**What to work on**
Repeat the listing below line by line, exactly, leaving its pictures behind.

**Source data**
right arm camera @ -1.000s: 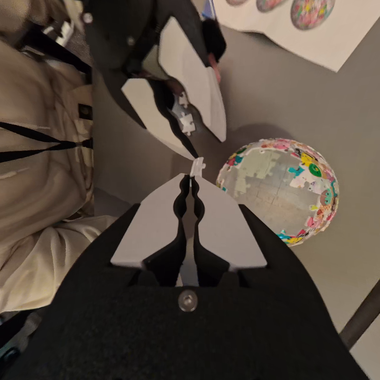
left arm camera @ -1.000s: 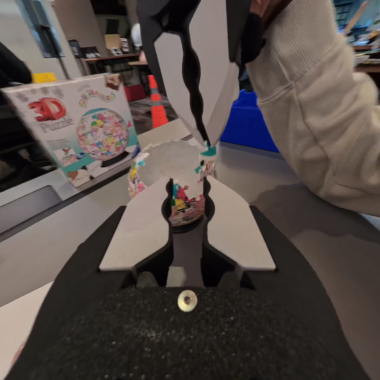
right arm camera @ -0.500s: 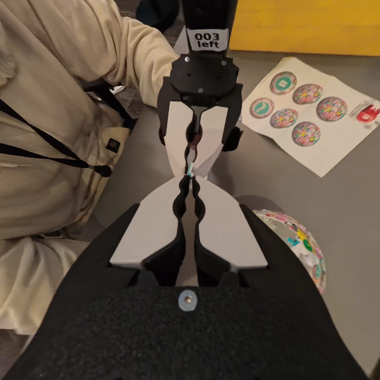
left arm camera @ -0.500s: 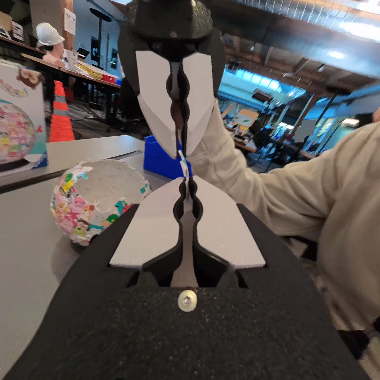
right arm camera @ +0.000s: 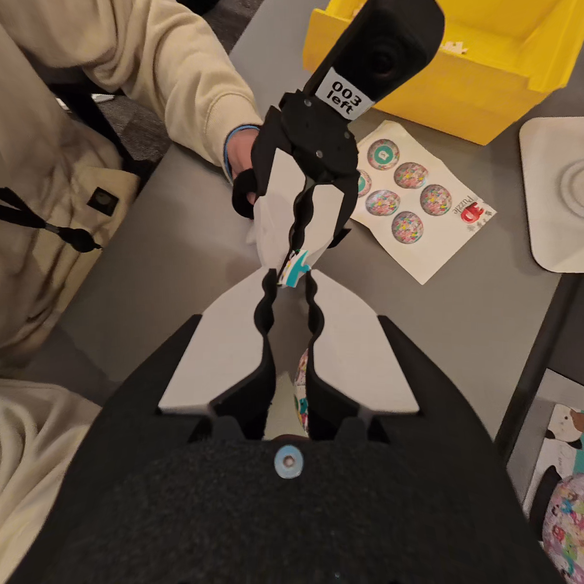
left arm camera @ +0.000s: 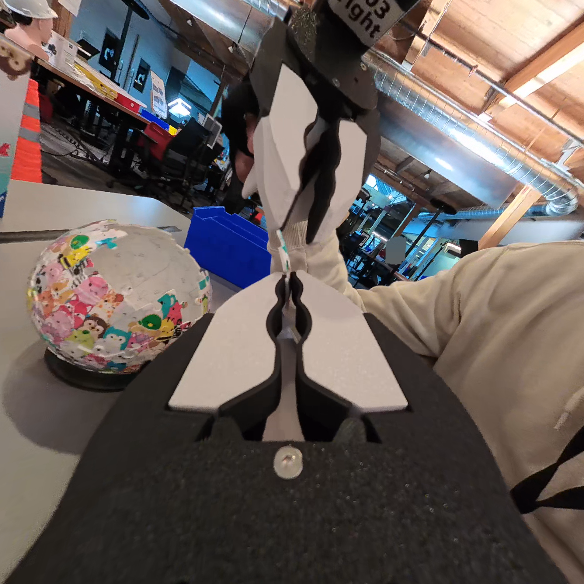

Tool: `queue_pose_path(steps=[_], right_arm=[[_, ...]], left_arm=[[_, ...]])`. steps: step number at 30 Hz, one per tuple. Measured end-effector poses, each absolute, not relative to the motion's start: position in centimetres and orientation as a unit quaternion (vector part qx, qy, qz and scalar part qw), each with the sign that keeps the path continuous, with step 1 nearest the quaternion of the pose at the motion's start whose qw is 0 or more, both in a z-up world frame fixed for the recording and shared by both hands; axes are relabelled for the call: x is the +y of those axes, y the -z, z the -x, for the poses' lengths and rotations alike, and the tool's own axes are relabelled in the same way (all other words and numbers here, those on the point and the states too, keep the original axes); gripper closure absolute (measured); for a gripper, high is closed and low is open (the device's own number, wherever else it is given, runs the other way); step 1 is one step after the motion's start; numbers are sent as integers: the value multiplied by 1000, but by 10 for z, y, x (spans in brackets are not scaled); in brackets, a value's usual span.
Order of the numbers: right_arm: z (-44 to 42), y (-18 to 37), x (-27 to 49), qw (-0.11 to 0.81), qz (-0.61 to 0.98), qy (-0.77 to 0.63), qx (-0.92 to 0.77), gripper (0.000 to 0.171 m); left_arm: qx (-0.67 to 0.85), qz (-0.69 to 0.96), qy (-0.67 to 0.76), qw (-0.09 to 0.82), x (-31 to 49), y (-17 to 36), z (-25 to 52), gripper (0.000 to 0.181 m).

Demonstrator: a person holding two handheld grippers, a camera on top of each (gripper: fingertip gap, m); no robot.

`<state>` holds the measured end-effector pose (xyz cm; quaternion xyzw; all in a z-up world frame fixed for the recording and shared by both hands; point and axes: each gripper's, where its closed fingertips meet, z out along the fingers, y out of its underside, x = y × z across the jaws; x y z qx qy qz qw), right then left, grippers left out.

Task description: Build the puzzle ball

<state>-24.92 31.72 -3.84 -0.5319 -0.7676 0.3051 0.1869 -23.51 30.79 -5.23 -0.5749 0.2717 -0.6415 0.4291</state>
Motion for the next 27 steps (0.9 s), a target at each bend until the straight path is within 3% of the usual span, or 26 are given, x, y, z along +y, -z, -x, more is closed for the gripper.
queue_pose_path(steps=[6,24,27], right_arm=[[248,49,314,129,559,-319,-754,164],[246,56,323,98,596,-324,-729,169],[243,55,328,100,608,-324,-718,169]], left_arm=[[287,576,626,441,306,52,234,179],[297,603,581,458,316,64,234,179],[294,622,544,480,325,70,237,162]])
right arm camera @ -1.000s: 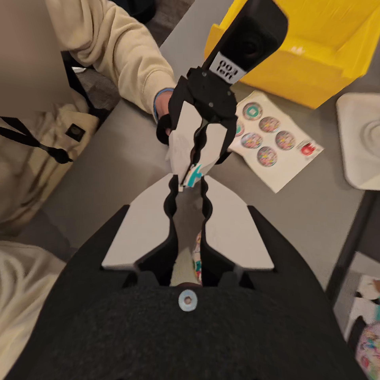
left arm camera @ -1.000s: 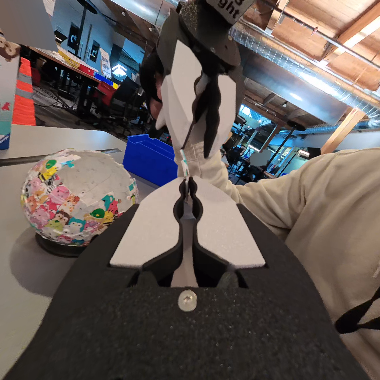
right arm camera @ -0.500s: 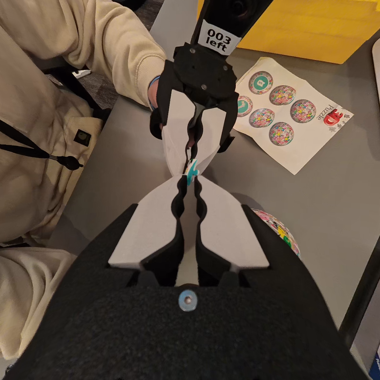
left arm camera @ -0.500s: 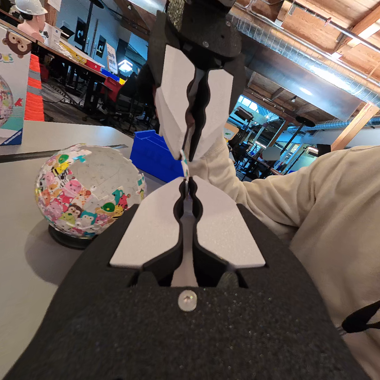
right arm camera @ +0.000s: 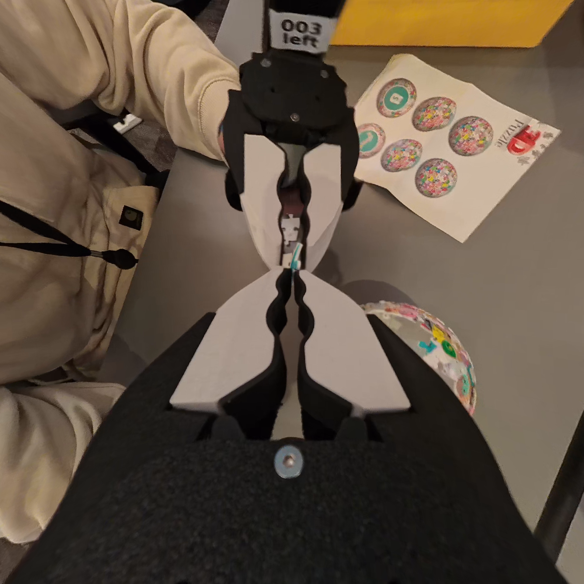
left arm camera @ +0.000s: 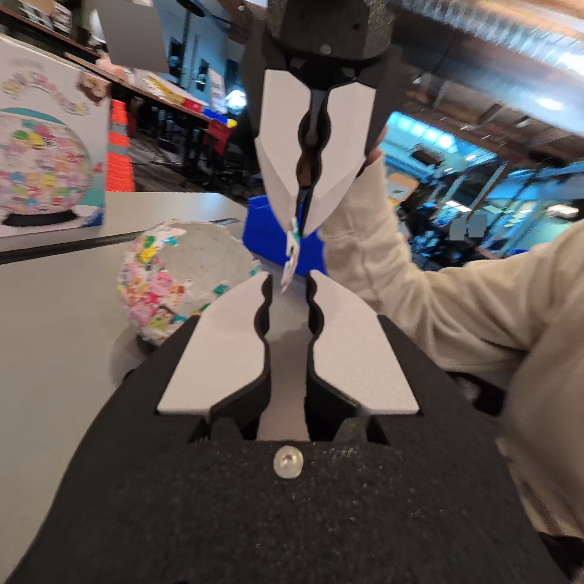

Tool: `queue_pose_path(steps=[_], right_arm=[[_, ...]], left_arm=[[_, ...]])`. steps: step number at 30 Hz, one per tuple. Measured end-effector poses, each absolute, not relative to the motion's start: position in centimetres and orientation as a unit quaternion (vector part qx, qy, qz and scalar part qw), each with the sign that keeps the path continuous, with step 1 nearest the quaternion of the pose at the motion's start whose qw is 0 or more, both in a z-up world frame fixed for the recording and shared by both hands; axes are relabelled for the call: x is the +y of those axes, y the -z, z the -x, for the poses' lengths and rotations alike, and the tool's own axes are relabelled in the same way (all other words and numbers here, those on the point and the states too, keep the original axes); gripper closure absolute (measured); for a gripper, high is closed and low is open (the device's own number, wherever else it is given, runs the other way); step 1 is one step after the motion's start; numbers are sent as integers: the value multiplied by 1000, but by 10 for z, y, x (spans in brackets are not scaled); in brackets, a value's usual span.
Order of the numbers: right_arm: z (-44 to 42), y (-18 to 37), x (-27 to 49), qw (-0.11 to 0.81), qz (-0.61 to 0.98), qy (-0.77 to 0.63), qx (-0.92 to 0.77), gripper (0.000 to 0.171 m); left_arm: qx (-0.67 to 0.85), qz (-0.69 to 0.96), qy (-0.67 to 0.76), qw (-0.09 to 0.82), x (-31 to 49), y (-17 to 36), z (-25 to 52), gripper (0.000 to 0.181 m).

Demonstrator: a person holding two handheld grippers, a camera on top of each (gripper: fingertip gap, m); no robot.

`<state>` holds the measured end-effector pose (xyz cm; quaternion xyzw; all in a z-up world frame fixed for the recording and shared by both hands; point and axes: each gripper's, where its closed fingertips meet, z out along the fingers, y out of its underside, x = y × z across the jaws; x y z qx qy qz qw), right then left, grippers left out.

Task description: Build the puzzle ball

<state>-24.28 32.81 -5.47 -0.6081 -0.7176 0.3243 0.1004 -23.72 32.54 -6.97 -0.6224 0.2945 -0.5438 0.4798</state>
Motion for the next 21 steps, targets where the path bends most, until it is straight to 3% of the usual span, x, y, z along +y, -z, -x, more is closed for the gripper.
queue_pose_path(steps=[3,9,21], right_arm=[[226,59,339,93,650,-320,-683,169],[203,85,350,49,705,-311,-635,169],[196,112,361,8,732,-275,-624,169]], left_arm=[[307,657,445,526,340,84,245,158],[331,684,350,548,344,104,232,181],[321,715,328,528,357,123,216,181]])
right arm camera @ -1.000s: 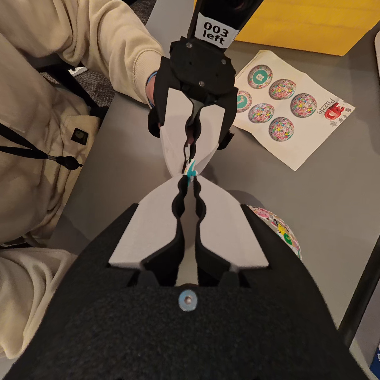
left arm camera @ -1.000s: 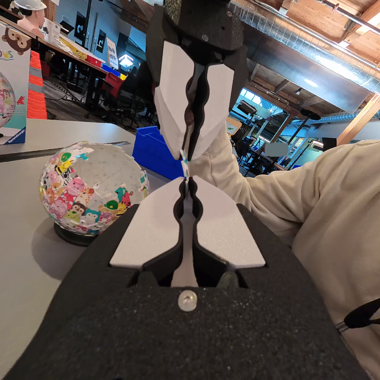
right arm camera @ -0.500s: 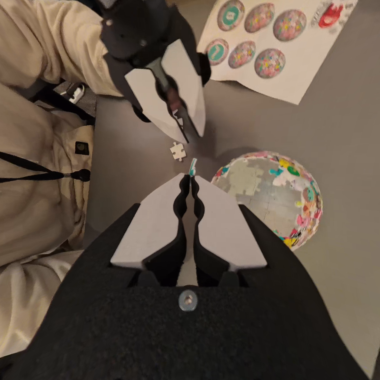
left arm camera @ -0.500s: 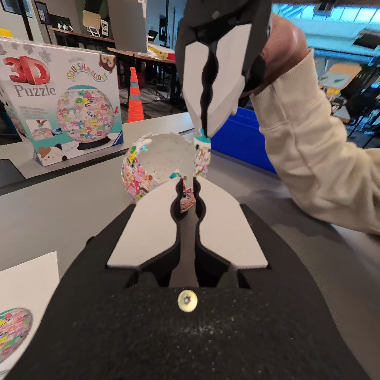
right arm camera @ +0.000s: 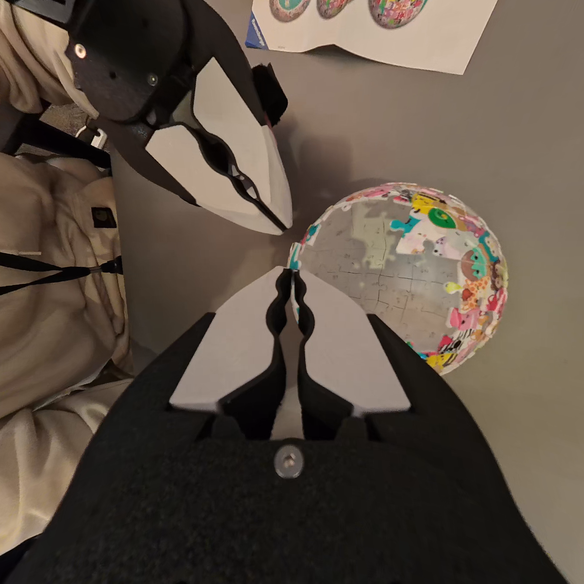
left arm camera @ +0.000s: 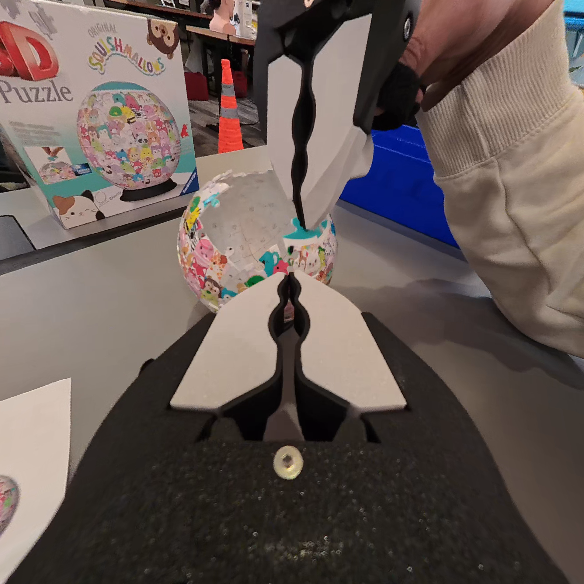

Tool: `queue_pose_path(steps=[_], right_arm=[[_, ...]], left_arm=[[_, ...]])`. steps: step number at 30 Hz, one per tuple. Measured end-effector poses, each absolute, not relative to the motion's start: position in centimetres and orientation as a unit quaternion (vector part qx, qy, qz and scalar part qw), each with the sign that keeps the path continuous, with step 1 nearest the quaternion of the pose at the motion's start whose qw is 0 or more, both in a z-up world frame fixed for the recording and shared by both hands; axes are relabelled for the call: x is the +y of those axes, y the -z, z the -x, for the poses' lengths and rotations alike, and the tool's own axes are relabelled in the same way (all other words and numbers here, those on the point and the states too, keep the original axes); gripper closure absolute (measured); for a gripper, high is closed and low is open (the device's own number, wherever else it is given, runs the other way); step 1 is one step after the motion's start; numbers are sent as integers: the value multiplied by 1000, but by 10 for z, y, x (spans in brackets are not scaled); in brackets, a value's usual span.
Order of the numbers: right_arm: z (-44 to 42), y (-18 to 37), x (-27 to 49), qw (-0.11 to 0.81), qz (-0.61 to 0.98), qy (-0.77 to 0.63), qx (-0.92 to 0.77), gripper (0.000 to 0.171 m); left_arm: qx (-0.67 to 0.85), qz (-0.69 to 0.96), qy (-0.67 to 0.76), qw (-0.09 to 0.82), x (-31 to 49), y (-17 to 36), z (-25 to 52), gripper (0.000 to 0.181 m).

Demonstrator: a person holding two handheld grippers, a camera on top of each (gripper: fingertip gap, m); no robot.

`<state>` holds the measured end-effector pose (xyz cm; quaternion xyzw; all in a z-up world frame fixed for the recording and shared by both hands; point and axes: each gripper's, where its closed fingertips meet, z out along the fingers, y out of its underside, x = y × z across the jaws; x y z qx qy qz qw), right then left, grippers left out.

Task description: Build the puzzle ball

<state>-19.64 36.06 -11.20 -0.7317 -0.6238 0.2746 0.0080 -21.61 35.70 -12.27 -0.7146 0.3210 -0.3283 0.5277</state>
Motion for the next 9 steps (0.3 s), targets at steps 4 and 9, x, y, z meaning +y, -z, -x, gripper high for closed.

**Finished exercise**
right arm camera @ -1.000s: 
left arm camera @ -1.000s: 
right arm camera @ -0.500s: 
left arm camera @ -0.500s: 
right arm camera @ +0.000s: 
left arm camera @ +0.000s: 

Tool: `queue_pose_path(steps=[_], right_arm=[[_, ...]], left_arm=[[_, ...]])`. steps: step number at 30 Hz, one per tuple. Measured end-effector poses, each absolute, not relative to the motion's start: position in centimetres and orientation as a unit quaternion (vector part qx, qy, qz and scalar part qw), each with the sign that keeps the path continuous, with step 1 nearest the quaternion of the pose at the motion's start whose qw is 0 or more, both in a z-up world frame fixed for the recording and shared by both hands; axes are relabelled for the call: x is the +y of those axes, y the -z, z the -x, for the poses' lengths and rotations alike, and the tool's own axes are relabelled in the same way (all other words and numbers here, those on the point and the states too, keep the original axes); gripper closure absolute (measured); for a gripper, high is closed and low is open (the device's own number, wherever else it is given, runs the other way); step 1 is one step after the motion's start; numbers are sent as integers: the value multiplied by 1000, but by 10 for z, y, x (spans in brackets are not scaled); in brackets, a value's usual span.
Order of the numbers: right_arm: z (-44 to 42), y (-18 to 37), x (-27 to 49), qw (-0.11 to 0.81), qz (-0.61 to 0.98), qy (-0.77 to 0.63), qx (-0.92 to 0.77), gripper (0.000 to 0.171 m); left_arm: qx (-0.67 to 0.85), qz (-0.69 to 0.96), qy (-0.67 to 0.76), qw (-0.09 to 0.82), x (-31 to 49), y (-17 to 36), z (-25 to 52), gripper (0.000 to 0.181 m).

Demonstrator: a person holding two handheld grippers, a camera on top of each (gripper: fingertip gap, m); no robot.

`<state>` holds the measured end-effector pose (xyz cm; quaternion xyzw; all in a z-up world frame fixed for the recording and shared by both hands; point and axes: each gripper's, where its closed fingertips meet, z out along the fingers, y out of its underside, x = y × z across the jaws; x y z qx qy qz qw), right then left, grippers left out.

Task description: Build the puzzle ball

<state>-24.92 31.72 -3.84 -0.5319 -0.7676 0.3051 0.1869 -23.51 30.79 -5.23 -0.5749 0.2717 -0.6415 0.4291</state>
Motion for the next 27 steps (0.9 s), a target at each bend until the straight path is within 3% of the usual span, or 26 are given, x, y, z along +y, -z, -x, more is closed for the gripper.
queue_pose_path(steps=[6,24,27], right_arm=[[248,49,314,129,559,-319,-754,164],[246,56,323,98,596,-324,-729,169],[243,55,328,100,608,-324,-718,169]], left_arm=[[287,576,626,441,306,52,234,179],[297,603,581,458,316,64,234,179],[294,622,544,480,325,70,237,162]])
right arm camera @ -1.000s: 
left arm camera @ -1.000s: 
right arm camera @ -0.500s: 
left arm camera @ -0.500s: 
right arm camera @ +0.000s: 
left arm camera @ +0.000s: 

Tool: `queue_pose_path(steps=[_], right_arm=[[_, ...]], left_arm=[[_, ...]])`. steps: step number at 30 Hz, one per tuple. Measured end-effector poses, each absolute, not relative to the motion's start: position in centimetres and orientation as a unit quaternion (vector part qx, qy, qz and scalar part qw), each with the sign that keeps the path continuous, with step 1 nearest the quaternion of the pose at the motion's start whose qw is 0 or more, both in a z-up world frame fixed for the recording and shared by both hands; axes are relabelled for the call: x is the +y of those axes, y the -z, z the -x, for the poses' lengths and rotations alike, and the tool's own axes are relabelled in the same way (all other words and numbers here, those on the point and the states too, keep the original axes); gripper closure absolute (measured); for a gripper, high is closed and low is open (the device's own number, wherever else it is given, runs the other way); step 1 is one step after the motion's start; numbers are sent as integers: the value multiplied by 1000, but by 10 for z, y, x (spans in brackets are not scaled); in brackets, a value's usual span.
Order of the numbers: right_arm: z (-44 to 42), y (-18 to 37), x (-27 to 49), qw (-0.11 to 0.81), qz (-0.61 to 0.98), qy (-0.77 to 0.63), qx (-0.92 to 0.77), gripper (0.000 to 0.171 m); left_arm: qx (-0.67 to 0.85), qz (-0.69 to 0.96), qy (-0.67 to 0.76), qw (-0.09 to 0.82), x (-31 to 49), y (-17 to 36), z (-25 to 52), gripper (0.000 to 0.181 m).

Demonstrator: a person holding two handheld grippers, a camera on top of each (gripper: fingertip gap, m); no robot.

`<state>` holds the measured end-effector pose (xyz cm; quaternion xyzw; all in a z-up world frame fixed for the recording and shared by both hands; point and axes: each gripper's, where its closed fingertips meet, z out along the fingers, y out of its underside, x = y × z across the jaws; x y z qx qy qz qw), right then left, grippers left out.

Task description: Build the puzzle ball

<state>-24.28 32.81 -5.47 -0.6081 -0.7176 0.3243 0.1004 -23.72 32.54 -6.97 -0.6224 0.2945 -0.5438 0.4798</state>
Motion for the next 21 steps, targets where the path bends most, until it is straight to 3% of the usual span, x, y, z along +y, -z, -x, more is closed for the gripper.
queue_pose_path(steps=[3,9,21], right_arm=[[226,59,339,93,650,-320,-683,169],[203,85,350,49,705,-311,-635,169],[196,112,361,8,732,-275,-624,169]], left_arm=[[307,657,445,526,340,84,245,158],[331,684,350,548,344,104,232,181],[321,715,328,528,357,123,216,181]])
right arm camera @ -1.000s: 
left arm camera @ -1.000s: 
right arm camera @ -0.500s: 
left arm camera @ -0.500s: 
right arm camera @ +0.000s: 
left arm camera @ +0.000s: 

Tool: `queue_pose_path(steps=[_], right_arm=[[_, ...]], left_arm=[[_, ...]])`. steps: step number at 30 Hz, one per tuple. Measured end-effector poses, each absolute, not relative to the motion's start: position in centimetres and orientation as a unit quaternion (vector part qx, qy, qz and scalar part qw), each with the sign that keeps the path continuous, with step 1 nearest the quaternion of the pose at the motion's start whose qw is 0 or more, both in a z-up world frame fixed for the recording and shared by both hands; axes are relabelled for the call: x is the +y of those axes, y the -z, z the -x, for the poses' lengths and rotations alike, and the tool's own axes are relabelled in the same way (all other words and numbers here, those on the point and the states too, keep the original axes); gripper closure absolute (measured); for a gripper, high is closed and low is open (the device's own number, wherever else it is given, runs the other way); step 1 is one step after the motion's start; numbers are sent as integers: the value multiplied by 1000, but by 10 for z, y, x (spans in brackets are not scaled); in brackets, a value's usual span.
Order of the numbers: right_arm: z (-44 to 42), y (-18 to 37), x (-27 to 49), qw (-0.11 to 0.81), qz (-0.61 to 0.98), qy (-0.77 to 0.63), qx (-0.92 to 0.77), gripper (0.000 to 0.171 m); left_arm: qx (-0.67 to 0.85), qz (-0.69 to 0.96), qy (-0.67 to 0.76), qw (-0.09 to 0.82), x (-31 to 49), y (-17 to 36), z (-25 to 52), gripper (0.000 to 0.181 m).

Demonstrator: a person holding two handheld grippers, a camera on top of each (gripper: fingertip gap, m); no robot.

`<state>` holds the measured end-effector pose (xyz cm; quaternion xyzw; all in a z-up world frame fixed for the recording and shared by both hands; point and axes: each gripper's, where its closed fingertips meet, z out along the fingers, y out of its underside, x = y × z across the jaws; x y z qx qy qz qw), right then left, grippers left out.

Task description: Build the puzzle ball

<state>-19.64 36.06 -11.20 -0.7317 -0.6238 0.2746 0.0080 -21.61 35.70 -12.27 -0.7146 0.3210 -0.3283 0.5277</state>
Motion for the next 9 steps (0.3 s), targets at steps 4 and 9, x, y, z meaning +y, -z, -x, gripper high for closed.

Nothing else is left to add to this answer.